Over the past month, two Arizona-based food retailers — Bashas’ and Sprouts Farmers Markets — were victims of point-of-sale malware attacks that compromised the security of consumers’ payment card information.
Bashas’ did not specify where the “highly sophisticated piece of malware that has never been seen before in the industry” was found but said that it has installed additional security measures at its point-of-sale and enterprise systems.
Sprouts acknowledged that the malware was planted in the POS system at 19 of its 151 stores, affecting credit card terminals, but did not say how it was introduced; the chain removed the tainted terminals and also strengthened POS procedures and added protections in all stores. Neither chain elaborated on the nature of their security enhancements.
Notably, both chains professed to be compliant with PCI (payment card industry) data security standards, established for retailers by the major card issuers, at the time of their breaches. Since being compliant did not prevent the breaches, both were compelled to install the additional security protections for customer information.
In order to achieve PCI compliance – a requirement for taking payment cards — retailers have to follow a series of steps intended to safeguard the sensitive card data that they process. Yet PCI compliance, as these and other cases have demonstrated, provides no guarantee of protection against data breaches.
The key lesson for retailers is that data security is much more complicated and demanding that PCI compliance alone.
For one thing, being PCI compliant at any point in time does not mean that a month, a week or even a day later the retailer is still compliant, given changes made to its IT infrastructure in the mean time, noted Walter Conway, a San Francisco-based Qualified Security Assessor and manager of 403 Labs, Brookfield, Wis.
“Just because you’re compliant on a particular day, that doesn’t mean that a week later someone hasn’t added a new server or put in a wireless network or done something to jeopardize compliance,” he told SN.
Indeed, maintaining PCI compliance — and with it a minimal level of data security — requires ongoing vigilance, including reviewing daily log data. “A lot of times evidence of the breach was right there in the logs and no one was checking them,” Conway noted.” But these checks may be neglected when an employee is out sick or on vacation.
Other periodic checks need to be made, such as security scans and firewall reviews. “PCI compliance is the gift that keeps on giving,” Conway said. “You can’t say, ‘Oh, I’m done for the year. It’s an ongoing daily, monthly quarterly, six-month ongoing requirement to remain compliant.”
And even when retailers meet PCI requirements faithfully throughout the year, they still can’t assume their networks are secure. PCI’s mainly serves as a data protection standard – keeping sensitive card data away from hackers – but sets a “low bar” for overall enterprise security, Conway warned.
He pointed out two examples in which PCI compliance can fail to protect card data. One, if a retailer has a rogue insider with access to data. “There’s no protection against that,” he said. The other is when hackers are able to install a data “skimmer” at the POS. While PCI offers guidance on how to physically inspect POS equipment for suspicious activity, it has no requirement to do so — something Conway advocates for the next version of PCI (3.0) when it is released this fall.

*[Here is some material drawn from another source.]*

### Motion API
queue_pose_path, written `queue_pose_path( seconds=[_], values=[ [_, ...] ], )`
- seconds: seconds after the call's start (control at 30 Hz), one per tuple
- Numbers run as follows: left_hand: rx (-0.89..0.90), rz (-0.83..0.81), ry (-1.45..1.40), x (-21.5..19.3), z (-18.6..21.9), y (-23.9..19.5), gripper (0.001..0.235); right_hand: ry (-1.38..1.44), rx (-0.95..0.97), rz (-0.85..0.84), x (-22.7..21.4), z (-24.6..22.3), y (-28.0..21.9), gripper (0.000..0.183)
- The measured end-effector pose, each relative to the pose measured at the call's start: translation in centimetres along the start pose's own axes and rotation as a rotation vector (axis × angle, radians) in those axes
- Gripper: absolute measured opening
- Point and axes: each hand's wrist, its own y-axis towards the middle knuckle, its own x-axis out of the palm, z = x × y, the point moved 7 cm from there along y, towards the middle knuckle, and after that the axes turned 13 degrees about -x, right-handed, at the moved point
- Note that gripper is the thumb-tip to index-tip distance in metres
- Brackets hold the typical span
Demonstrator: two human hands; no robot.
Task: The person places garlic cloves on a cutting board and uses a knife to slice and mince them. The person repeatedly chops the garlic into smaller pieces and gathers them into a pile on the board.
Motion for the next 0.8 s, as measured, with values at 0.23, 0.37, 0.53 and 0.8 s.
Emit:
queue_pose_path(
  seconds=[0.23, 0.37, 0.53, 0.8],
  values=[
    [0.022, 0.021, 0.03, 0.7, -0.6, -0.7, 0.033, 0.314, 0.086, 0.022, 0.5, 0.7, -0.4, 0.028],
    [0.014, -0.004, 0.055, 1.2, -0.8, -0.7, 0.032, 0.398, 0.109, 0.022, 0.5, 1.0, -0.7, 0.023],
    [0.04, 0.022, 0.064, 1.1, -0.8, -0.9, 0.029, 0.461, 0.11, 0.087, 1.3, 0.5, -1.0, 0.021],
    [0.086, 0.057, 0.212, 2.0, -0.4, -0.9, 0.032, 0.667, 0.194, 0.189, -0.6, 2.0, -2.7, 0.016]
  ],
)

The upshot: Retailers need to go beyond PCI requirements to secure their store systems, as Bashas’ and Sprouts have apparently done.
One such enhancement is point-to-point encryption (sometimes called end-to-end encryption) of card data from the moment a card is swiped until it reaches a secure destination at the processor or bank. In SN’s new State of the Industry Report on Supermarket Technology, just under 40% of respondents said they are using end-to-end encryption.
Aggressively reducing PCI scope via encryption — in effect, putting data out of harm’s way so it’s not subject to PCI rules — is one of the best ways to become secure, said Conway, adding that this can also be accomplished by replacing data with “tokens” — or tokenization.
However, he said, no matter how useful the technology, data security “comes down to people.” I agree — in the end data security will come from having employees who use common sense and have awareness of potential weaknesses.